• **PROBLEM DESCRIPTION**
Pictures in the entries below are excluded; copy only the lines from the one containing "One camera frame" to the one containing "Above is an image. Locate the wooden", both included.

• **RECORDS TO PROCESS**
*** Block opens ***
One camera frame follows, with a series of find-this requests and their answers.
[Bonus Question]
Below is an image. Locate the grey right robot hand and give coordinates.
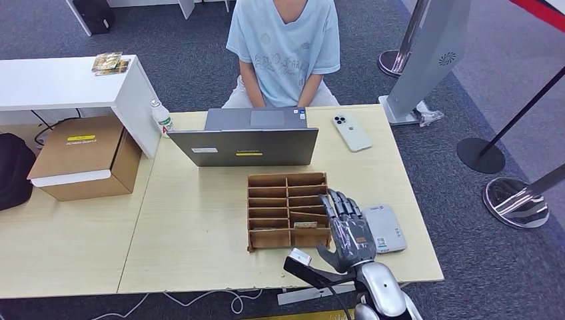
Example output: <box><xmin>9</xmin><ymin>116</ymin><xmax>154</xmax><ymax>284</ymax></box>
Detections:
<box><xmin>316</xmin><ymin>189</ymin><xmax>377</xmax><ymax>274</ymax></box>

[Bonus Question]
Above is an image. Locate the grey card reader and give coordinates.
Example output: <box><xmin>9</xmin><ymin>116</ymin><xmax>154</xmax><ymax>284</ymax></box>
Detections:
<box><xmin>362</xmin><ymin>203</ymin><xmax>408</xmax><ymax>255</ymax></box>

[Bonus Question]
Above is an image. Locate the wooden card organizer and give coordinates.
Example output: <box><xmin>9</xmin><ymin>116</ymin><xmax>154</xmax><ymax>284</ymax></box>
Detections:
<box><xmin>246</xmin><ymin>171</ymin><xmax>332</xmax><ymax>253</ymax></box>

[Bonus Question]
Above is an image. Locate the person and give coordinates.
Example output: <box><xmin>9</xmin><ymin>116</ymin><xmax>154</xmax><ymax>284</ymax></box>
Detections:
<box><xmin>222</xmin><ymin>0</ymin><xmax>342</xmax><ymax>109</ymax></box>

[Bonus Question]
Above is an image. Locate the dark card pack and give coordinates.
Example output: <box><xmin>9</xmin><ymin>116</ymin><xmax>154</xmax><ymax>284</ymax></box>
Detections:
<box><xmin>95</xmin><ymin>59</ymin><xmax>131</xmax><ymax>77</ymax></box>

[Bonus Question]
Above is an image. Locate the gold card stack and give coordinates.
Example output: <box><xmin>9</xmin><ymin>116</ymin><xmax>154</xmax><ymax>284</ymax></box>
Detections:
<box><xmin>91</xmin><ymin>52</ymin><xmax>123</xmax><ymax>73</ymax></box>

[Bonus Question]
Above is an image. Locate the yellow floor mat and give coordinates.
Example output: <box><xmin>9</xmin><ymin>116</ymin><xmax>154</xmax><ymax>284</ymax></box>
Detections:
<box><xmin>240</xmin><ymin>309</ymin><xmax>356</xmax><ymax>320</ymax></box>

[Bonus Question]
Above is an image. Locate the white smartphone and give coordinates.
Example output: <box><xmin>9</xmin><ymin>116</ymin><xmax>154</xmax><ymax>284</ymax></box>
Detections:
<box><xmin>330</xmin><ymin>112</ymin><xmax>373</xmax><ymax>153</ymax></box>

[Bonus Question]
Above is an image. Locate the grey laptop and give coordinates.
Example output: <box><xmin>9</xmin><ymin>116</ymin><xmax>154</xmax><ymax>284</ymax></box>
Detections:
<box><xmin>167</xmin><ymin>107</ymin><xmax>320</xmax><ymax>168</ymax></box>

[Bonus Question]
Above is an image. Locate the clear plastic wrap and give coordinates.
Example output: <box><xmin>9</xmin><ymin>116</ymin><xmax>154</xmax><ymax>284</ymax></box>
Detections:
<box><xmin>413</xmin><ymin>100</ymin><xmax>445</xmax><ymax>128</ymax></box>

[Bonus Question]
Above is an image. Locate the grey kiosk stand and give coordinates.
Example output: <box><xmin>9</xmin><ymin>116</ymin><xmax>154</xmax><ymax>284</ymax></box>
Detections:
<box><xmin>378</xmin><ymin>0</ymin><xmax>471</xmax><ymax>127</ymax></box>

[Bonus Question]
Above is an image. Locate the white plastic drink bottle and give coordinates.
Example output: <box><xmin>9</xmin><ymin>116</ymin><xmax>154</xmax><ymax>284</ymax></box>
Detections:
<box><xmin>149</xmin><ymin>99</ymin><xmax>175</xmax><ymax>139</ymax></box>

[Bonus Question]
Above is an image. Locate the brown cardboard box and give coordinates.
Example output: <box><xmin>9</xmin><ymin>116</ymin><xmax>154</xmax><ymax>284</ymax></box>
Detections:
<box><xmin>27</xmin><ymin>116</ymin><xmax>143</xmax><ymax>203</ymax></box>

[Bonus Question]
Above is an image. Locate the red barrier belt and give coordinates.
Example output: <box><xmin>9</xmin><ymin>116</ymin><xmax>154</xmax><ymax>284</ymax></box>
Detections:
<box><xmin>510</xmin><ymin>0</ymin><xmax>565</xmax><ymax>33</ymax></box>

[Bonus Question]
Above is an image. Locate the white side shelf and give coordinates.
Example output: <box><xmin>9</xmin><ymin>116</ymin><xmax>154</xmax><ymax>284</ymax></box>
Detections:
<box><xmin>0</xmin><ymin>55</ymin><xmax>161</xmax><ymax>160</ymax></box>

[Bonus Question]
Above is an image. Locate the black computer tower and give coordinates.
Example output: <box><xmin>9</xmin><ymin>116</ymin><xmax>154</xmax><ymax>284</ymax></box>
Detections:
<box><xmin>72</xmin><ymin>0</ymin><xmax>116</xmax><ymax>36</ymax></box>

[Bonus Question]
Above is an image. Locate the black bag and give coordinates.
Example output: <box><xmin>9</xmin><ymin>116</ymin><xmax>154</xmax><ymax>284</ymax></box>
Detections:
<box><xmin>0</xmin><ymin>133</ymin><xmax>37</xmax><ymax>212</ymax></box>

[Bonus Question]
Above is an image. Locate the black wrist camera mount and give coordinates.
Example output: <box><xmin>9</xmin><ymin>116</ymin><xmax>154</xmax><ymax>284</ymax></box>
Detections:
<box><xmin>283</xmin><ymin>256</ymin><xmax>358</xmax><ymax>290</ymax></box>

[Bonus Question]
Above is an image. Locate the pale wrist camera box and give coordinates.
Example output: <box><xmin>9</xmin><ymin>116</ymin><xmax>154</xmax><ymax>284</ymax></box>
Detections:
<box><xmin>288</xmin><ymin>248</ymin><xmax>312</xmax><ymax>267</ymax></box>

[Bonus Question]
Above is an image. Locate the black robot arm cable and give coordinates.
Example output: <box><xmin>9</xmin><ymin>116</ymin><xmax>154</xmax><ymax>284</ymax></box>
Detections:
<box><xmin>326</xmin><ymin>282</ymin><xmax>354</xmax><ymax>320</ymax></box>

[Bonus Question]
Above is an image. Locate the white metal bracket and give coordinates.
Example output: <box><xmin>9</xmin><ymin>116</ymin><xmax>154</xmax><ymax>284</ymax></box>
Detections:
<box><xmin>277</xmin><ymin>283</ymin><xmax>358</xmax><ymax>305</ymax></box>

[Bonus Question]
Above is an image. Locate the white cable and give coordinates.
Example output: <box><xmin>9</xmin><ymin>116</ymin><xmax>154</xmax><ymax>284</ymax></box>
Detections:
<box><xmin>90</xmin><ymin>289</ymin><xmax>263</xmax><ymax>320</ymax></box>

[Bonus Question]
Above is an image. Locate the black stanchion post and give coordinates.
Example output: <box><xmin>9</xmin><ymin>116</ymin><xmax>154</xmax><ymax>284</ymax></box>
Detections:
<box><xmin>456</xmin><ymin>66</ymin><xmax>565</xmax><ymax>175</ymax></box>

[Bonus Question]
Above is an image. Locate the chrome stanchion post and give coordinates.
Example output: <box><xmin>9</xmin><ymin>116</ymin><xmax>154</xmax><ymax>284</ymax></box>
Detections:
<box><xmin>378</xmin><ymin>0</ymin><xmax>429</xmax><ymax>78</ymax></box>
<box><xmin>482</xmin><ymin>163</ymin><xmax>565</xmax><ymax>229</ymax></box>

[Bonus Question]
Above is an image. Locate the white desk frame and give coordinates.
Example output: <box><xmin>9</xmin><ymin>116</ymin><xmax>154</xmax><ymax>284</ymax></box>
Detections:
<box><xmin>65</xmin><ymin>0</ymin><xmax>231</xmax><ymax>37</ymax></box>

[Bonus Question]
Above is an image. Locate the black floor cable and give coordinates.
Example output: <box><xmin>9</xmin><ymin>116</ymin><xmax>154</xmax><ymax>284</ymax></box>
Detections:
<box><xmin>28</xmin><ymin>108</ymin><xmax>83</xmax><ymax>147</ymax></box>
*** Block closes ***
*** Block opens ***
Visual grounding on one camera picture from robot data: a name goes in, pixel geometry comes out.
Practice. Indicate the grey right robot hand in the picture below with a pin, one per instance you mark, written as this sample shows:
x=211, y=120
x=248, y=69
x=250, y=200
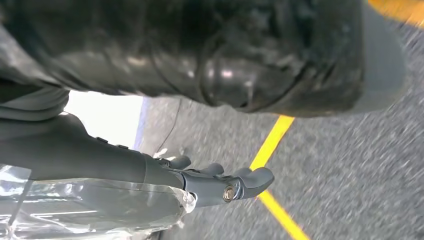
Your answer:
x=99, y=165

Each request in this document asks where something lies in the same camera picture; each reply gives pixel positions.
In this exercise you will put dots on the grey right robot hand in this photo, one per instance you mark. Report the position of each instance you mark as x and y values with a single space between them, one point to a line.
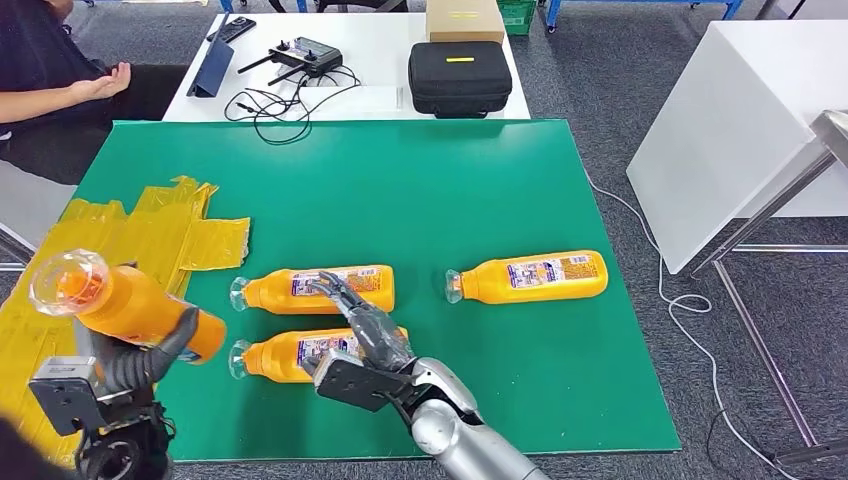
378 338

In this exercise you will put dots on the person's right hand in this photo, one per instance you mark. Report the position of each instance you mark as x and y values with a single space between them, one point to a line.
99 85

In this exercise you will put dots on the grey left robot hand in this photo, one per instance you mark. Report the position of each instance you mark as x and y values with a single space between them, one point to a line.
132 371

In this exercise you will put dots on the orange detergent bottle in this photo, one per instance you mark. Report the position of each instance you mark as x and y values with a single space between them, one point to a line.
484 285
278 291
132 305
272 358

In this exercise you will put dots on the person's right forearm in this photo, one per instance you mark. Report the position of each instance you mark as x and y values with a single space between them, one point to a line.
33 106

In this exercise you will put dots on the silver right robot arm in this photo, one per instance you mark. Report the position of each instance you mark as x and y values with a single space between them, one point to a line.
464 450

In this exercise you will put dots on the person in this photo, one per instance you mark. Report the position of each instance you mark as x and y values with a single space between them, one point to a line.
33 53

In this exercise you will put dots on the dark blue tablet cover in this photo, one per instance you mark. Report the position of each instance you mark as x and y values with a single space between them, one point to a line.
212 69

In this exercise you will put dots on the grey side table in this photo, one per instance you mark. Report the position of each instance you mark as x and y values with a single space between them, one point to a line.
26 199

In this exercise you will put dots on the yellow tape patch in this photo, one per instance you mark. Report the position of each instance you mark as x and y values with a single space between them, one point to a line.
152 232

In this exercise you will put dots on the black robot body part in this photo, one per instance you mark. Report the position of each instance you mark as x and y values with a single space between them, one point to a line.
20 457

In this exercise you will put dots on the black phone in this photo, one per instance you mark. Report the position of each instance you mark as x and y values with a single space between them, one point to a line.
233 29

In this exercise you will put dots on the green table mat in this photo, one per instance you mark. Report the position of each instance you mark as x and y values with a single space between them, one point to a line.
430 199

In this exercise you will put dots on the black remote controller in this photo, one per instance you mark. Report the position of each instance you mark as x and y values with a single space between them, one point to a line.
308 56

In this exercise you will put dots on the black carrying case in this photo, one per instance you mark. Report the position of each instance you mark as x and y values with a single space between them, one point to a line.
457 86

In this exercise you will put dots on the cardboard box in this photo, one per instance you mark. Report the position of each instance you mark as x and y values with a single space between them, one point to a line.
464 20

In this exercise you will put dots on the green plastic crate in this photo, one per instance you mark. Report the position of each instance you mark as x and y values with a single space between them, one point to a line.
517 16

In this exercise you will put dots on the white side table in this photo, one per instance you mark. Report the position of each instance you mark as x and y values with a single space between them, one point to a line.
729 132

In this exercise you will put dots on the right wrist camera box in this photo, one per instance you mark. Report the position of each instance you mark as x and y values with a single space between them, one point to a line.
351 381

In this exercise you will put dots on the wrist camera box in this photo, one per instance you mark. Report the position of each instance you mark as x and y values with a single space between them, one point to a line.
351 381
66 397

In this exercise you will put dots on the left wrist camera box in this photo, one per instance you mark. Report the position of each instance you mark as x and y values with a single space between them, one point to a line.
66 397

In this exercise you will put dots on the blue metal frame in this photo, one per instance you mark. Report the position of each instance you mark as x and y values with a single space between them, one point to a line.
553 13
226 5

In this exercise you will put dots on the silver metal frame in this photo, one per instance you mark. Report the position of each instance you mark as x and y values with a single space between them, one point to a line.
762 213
*** Block closes ***
*** Block opens ***
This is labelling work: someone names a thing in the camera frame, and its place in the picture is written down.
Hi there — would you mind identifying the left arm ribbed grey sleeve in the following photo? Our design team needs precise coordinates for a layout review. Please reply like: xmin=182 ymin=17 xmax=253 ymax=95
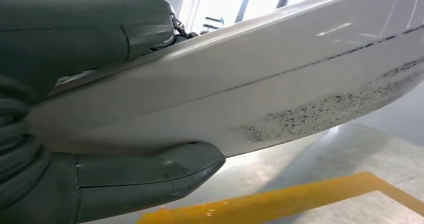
*** Block closes ***
• **FINISHED EXERCISE**
One camera frame follows, with a series of find-this requests and their answers.
[Bonus Question]
Below is an image. Locate the grey right robot hand and give coordinates.
Example output: <box><xmin>9</xmin><ymin>116</ymin><xmax>154</xmax><ymax>284</ymax></box>
Detections:
<box><xmin>316</xmin><ymin>189</ymin><xmax>377</xmax><ymax>274</ymax></box>

[Bonus Question]
Above is an image. Locate the grey card reader and give coordinates.
Example output: <box><xmin>9</xmin><ymin>116</ymin><xmax>154</xmax><ymax>284</ymax></box>
Detections:
<box><xmin>362</xmin><ymin>203</ymin><xmax>408</xmax><ymax>255</ymax></box>

[Bonus Question]
Above is an image. Locate the wooden card organizer and give coordinates.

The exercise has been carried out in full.